• [WORK TASK]
Take the lines below between the one holding "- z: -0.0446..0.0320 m" and the one holding "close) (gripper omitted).", inclusive, and copy them exactly. Add nothing.
★ ★ ★ ★ ★
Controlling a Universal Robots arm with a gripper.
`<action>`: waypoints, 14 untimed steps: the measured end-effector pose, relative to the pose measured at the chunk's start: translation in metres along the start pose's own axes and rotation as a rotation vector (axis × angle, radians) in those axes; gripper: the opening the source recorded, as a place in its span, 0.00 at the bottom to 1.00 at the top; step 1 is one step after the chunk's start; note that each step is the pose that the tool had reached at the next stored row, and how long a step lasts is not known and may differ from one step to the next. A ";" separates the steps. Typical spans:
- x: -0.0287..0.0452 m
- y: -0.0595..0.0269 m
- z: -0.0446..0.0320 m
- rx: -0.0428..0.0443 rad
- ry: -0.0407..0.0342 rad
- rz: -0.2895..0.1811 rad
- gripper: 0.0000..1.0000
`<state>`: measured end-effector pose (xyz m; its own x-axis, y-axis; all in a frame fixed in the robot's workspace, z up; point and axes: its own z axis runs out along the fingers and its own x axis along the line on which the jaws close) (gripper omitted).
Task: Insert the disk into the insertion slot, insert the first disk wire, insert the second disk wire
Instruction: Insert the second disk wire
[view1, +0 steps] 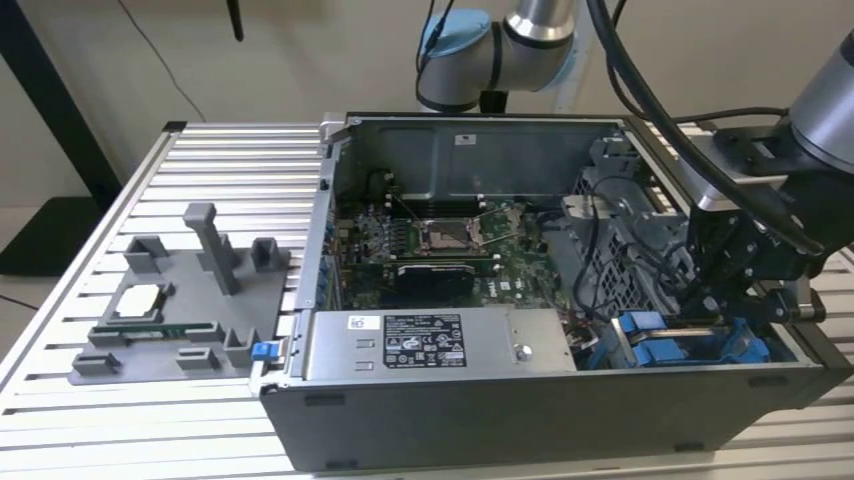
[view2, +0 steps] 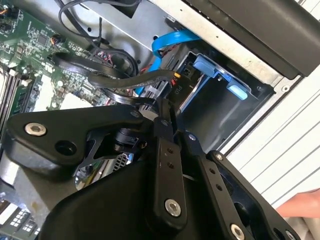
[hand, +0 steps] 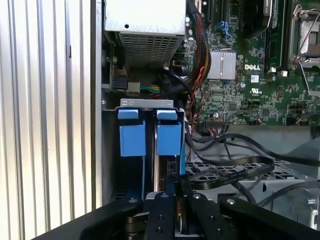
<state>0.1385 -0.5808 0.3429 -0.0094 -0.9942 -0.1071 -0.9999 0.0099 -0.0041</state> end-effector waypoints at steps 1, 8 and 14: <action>-0.0001 0.0000 0.0003 0.0000 0.0000 0.000 0.00; -0.0001 -0.0026 0.0017 -0.0007 -0.0010 -0.004 0.00; 0.0003 -0.0031 0.0040 -0.0008 -0.0005 -0.007 0.00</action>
<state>0.1416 -0.5806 0.3390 -0.0026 -0.9942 -0.1075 -1.0000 0.0031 -0.0040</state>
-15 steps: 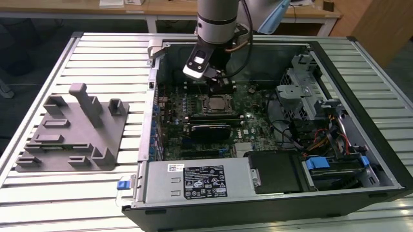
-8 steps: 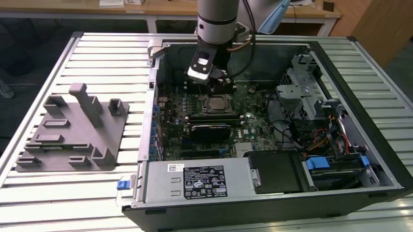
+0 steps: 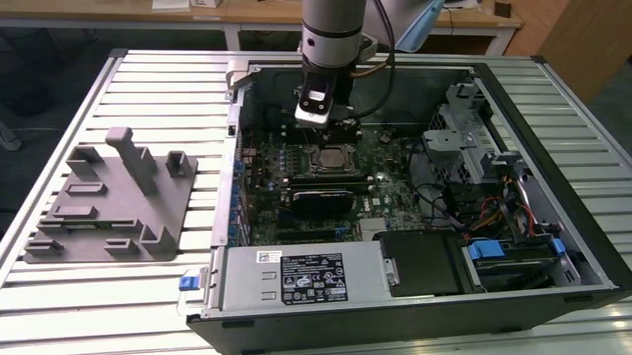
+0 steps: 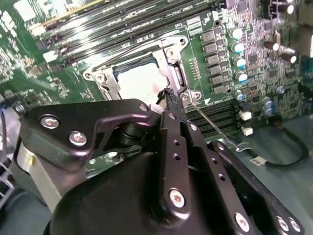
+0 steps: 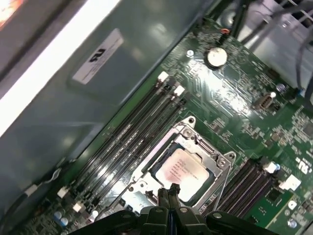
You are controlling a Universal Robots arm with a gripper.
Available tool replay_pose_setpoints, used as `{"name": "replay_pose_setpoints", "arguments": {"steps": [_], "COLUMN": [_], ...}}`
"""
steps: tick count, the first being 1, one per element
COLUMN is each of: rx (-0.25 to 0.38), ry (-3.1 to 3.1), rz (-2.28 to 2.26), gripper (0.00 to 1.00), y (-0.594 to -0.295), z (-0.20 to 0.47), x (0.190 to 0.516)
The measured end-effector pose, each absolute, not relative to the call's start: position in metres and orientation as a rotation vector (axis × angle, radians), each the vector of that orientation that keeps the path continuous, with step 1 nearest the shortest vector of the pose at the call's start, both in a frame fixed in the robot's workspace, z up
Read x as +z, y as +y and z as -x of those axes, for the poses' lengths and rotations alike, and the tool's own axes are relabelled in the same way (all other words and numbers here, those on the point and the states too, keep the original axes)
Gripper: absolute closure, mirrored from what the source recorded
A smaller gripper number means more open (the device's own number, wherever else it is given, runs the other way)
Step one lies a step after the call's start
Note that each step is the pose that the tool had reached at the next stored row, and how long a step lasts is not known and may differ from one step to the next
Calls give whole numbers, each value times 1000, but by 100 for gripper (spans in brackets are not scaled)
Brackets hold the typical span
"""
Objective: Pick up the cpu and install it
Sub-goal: 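Close the cpu cover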
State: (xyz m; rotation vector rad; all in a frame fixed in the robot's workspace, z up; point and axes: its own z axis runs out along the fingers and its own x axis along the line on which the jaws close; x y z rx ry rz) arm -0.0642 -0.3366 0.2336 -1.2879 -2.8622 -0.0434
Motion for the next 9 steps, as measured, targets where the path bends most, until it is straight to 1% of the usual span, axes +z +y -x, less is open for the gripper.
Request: {"name": "replay_pose_setpoints", "arguments": {"steps": [9], "rx": [-43], "ry": [-2926], "rz": [1131], "gripper": [89], "y": [-337], "z": [64], "x": [233]}}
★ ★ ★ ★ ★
• [SOLUTION TO THIS EXERCISE]
- z: -0.0446..0.0320 m
- rx: -0.0428..0.0443 rad
- ry: -0.0407..0.0342 rad
- rz: -0.2895..0.1811 rad
- gripper: 0.0000..1.0000
`<state>`: measured end-effector pose (xyz m; its own x-axis, y-axis; all in a frame fixed in the robot's workspace, z up; point and axes: its own z axis runs out along the fingers and its own x axis along the line on which the jaws close) (gripper omitted).

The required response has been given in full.